Thirty years later, its lessons remain valid.
The U.S. stock market has provided four out-of-body experiences during the past half century:
1. The 1973-74 bear market;
2. Black Monday;
3. The New Era's rise and fall;
4. The 2008 financial crisis.
In each instance, the markets took over the broadcast news. It's not normal for investments to own the headlines. They are customarily treated as ancillary dispatches, along with the traffic, sports, and weather, rather than as items that affect the entire nation. But on occasion, stocks force their way to the forefront. When that happens, everybody cares how the Dow Jones finishes on the day.
Oh, did we ever on Oct. 19, 1987! That was the most shattering stock-market performance of my lifetime.

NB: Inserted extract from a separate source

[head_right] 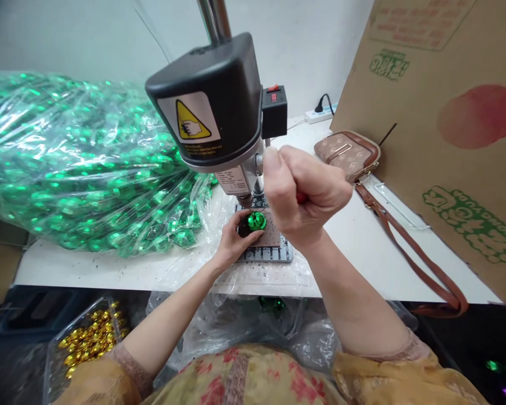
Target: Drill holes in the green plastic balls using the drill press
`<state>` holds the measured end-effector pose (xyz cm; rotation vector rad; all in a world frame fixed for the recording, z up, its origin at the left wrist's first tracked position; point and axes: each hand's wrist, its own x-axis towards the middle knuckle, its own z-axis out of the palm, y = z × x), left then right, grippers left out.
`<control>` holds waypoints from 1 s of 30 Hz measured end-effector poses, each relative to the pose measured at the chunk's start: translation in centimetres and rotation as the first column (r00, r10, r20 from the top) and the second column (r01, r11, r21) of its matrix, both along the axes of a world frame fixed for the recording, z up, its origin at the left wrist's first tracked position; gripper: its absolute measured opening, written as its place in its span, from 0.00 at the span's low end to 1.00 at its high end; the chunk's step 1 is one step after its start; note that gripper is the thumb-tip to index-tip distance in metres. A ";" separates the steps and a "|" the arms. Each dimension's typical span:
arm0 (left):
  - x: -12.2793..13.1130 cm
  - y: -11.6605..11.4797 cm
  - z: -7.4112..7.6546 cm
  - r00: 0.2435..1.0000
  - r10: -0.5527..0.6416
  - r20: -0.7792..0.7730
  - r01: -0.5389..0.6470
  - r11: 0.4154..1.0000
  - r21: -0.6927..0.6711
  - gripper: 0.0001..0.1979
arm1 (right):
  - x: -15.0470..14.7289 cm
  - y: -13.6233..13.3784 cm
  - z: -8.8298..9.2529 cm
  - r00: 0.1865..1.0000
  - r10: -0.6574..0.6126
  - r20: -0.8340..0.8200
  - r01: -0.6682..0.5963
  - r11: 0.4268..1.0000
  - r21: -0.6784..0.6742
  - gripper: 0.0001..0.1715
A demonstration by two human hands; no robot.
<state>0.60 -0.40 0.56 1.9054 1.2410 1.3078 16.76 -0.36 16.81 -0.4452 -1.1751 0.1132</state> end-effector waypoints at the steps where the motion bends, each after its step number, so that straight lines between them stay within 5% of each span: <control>1: 0.0 0.0 0.0 1.000 -0.001 0.002 0.001 1.000 0.001 0.24 | 0.0 0.0 -0.1 1.000 0.008 -0.002 -0.008 1.000 0.015 0.33; 10: -0.1 -0.1 -0.2 1.000 0.022 -0.005 -0.022 1.000 -0.010 0.25 | 0.0 1.2 -1.1 0.999 0.031 -0.006 -0.029 0.981 0.189 0.32; 30: 0.1 -0.2 0.0 0.999 0.028 0.017 -0.027 0.999 -0.022 0.23 | 0.7 1.9 -3.2 0.994 0.016 0.112 -0.053 0.940 0.336 0.28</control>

At the time, I owned no stocks, nor did I expect ever to do so. (I was not born into an investing family.) Nonetheless, I spent that day searching for a radio, listening in horror to what seemed to be a national collapse.
As related in this reminiscence, Federal Reserve chief Alan Greenspan was caught unaware. He knew that the markets had started badly, then boarded a plane. When his flight landed, he asked how the Dow had fared. The answer was "Down 508"--the largest one-day percentage drop in the index's history. Greenspan was pleased. He interpreted that response as meaning "Down 5.08."